* TASK DESCRIPTION:
Every line of the data should be output word for word.

* GIVEN MATERIAL:
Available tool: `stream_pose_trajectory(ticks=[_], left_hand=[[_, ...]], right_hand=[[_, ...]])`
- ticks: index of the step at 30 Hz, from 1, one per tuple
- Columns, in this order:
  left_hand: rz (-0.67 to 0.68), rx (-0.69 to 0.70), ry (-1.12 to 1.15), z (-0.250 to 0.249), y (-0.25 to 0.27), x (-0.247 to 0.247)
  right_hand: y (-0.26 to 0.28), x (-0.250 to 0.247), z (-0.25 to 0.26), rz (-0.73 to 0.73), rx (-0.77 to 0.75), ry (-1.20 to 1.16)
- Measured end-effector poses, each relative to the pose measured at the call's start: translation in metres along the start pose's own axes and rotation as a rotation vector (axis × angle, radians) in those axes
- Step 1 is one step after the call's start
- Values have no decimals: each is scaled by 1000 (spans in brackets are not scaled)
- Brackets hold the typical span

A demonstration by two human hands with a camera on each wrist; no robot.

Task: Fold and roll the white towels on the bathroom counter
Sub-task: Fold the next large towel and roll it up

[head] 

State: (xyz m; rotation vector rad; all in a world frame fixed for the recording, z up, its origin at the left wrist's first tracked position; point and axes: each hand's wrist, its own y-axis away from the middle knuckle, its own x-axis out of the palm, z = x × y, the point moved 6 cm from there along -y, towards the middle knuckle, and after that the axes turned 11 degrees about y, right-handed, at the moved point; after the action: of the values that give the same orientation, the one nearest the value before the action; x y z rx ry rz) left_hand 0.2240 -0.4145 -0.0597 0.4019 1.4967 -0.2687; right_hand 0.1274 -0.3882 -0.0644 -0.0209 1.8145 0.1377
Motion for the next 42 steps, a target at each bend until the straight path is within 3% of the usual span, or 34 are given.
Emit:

* TASK RESPONSE:
Available tool: `stream_pose_trajectory(ticks=[_], left_hand=[[_, ...]], right_hand=[[_, ...]])`
- ticks: index of the step at 30 Hz, from 1, one per tuple
- Columns, in this order:
  left_hand: rz (-0.67 to 0.68), rx (-0.69 to 0.70), ry (-1.12 to 1.15), z (-0.250 to 0.249), y (-0.25 to 0.27), x (-0.247 to 0.247)
  right_hand: y (-0.26 to 0.28), x (-0.250 to 0.247), z (-0.25 to 0.26), rz (-0.73 to 0.73), rx (-0.77 to 0.75), ry (-1.20 to 1.16)
- Measured end-effector poses, each relative to the pose measured at the call's start: translation in metres along the start pose's own axes and rotation as a rotation vector (axis × angle, radians) in those axes
- Step 1 is one step after the call's start
- Values have no decimals: each is scaled by 1000 (spans in brackets are not scaled)
- Brackets hold the typical span

A demonstration by two human hands with a camera on each wrist; no robot.

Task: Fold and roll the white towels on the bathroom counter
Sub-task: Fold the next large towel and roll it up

[head] 

State: (xyz m; rotation vector rad; all in a world frame fixed for the recording, z up, its origin at the left wrist's first tracked position; point and axes: each hand's wrist, its own y-axis away from the middle knuckle, its own x-axis out of the palm, z = x × y, the point moved 6 cm from there along -y, towards the middle knuckle, and after that the axes turned 11 degrees about y, right-handed, at the moved point; after the action: of the values that give the same orientation, the one nearest the value before the action; x y z rx ry rz) left_hand 0.2240 -0.4145 -0.0597 0.4019 1.4967 -0.2687; right_hand 0.1274 -0.3882 -0.0644 -0.0209 1.8145 0.1377
Motion for the next 42 steps, a target at each bend until the straight path is within 3% of the usual span, or 34 are given.
Emit:

At this stage, the exercise is finished.